• [Problem requirements]: Beneath this line are entries. Copy the range from the line with "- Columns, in" to the line with "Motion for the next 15", ends included, exactly; leave pictures out.

• [Task input]:
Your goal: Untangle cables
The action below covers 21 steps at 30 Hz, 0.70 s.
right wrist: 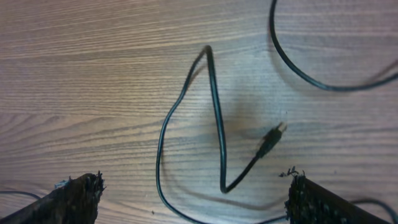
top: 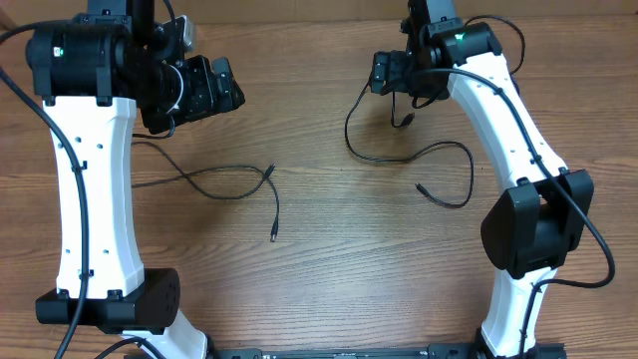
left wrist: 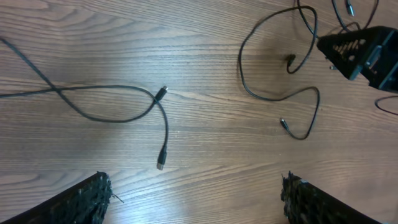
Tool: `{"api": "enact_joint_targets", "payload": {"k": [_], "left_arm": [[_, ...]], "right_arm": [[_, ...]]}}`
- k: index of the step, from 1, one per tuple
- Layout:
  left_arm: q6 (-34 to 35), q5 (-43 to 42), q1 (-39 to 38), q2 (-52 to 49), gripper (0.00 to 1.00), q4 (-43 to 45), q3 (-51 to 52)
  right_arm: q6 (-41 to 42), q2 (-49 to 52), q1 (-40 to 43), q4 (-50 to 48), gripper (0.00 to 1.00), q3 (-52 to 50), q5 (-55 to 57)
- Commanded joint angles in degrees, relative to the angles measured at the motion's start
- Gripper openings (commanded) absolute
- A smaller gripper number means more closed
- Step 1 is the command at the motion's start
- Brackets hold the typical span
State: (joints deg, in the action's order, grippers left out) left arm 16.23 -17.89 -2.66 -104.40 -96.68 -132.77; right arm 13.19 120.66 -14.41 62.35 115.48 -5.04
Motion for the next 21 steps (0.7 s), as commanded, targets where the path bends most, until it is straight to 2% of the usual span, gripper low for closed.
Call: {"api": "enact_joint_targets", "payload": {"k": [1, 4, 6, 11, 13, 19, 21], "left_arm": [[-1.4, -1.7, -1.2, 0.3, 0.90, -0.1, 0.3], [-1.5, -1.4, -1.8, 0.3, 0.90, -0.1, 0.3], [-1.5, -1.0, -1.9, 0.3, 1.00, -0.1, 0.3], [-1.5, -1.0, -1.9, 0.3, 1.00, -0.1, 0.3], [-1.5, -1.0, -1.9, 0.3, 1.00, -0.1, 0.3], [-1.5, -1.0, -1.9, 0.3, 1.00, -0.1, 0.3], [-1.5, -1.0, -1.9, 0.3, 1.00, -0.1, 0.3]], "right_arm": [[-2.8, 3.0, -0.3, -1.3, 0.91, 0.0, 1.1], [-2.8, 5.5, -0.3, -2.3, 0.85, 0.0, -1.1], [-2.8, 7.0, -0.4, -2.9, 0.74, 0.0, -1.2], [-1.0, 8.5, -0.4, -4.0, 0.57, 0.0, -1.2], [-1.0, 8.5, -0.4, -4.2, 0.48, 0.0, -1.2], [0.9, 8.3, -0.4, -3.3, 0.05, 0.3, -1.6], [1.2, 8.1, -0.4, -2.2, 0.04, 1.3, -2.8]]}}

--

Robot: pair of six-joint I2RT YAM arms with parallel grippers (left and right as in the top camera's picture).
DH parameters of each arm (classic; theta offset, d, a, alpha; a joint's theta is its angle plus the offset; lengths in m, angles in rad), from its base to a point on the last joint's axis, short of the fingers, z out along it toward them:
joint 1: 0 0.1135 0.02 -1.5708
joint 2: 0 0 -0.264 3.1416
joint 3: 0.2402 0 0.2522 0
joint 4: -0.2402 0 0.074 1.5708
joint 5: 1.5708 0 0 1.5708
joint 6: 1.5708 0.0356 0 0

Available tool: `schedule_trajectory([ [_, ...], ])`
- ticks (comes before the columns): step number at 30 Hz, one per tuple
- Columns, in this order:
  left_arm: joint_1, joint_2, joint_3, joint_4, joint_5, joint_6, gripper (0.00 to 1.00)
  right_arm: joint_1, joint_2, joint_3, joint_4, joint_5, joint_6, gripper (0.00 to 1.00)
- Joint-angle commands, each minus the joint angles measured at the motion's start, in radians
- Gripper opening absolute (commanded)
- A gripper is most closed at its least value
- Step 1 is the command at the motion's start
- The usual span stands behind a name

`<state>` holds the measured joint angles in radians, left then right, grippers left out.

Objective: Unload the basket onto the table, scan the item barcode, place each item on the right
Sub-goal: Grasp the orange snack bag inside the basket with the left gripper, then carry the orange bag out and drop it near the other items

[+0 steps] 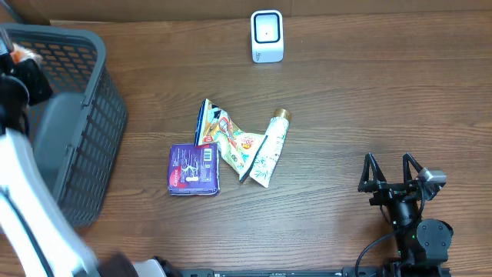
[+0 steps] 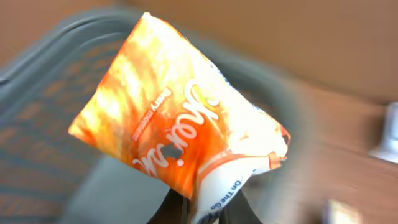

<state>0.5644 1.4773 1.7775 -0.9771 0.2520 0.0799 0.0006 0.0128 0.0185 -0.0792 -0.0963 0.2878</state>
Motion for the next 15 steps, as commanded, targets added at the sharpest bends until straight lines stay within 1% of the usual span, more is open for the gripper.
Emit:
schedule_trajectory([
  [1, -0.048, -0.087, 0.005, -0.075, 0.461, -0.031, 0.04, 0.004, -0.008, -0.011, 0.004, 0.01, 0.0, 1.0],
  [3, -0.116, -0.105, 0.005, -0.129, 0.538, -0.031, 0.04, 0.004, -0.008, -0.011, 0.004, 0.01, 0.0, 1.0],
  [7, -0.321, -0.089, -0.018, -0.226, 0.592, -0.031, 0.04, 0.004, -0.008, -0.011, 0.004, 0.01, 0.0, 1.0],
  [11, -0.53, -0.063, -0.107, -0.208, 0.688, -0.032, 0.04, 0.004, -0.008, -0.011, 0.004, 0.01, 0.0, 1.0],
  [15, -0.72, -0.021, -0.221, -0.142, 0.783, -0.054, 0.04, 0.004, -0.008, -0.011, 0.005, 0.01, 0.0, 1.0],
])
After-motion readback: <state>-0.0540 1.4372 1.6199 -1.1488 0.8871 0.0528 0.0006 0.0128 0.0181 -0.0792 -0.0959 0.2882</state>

• [Exercise solution]:
- Columns, in this order:
  left_arm: joint_1, joint_2, joint_3, joint_4, joint_5, joint_6, gripper (0.00 to 1.00)
  right_arm: joint_1, joint_2, joint_3, joint_4, joint_5, joint_6, gripper (0.00 to 1.00)
- Joint-angle commands, each minus the joint angles measured at the motion's start, in radians
- Gripper opening absolute (commanded)
- A gripper is most closed at its least value
- Step 1 is the command at the motion's start
- The usual span stands behind a name

`<state>` holds the measured joint angles in radians, left then right, grippers left out.

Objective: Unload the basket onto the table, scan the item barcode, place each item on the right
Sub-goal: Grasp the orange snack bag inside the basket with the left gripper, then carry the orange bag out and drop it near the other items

[+0 steps] 
[+0 steps] 

<state>0.5644 1.4773 1.7775 -0.9771 0.2520 0.0799 0.0006 0.0128 0.0185 -0.0792 -0.0963 0.2878</state>
Motion for the next 15 steps, as commanded, targets added at the sharpest bends until straight lines stay within 1% of the usual span, more is open for the gripper.

The exercise is complete.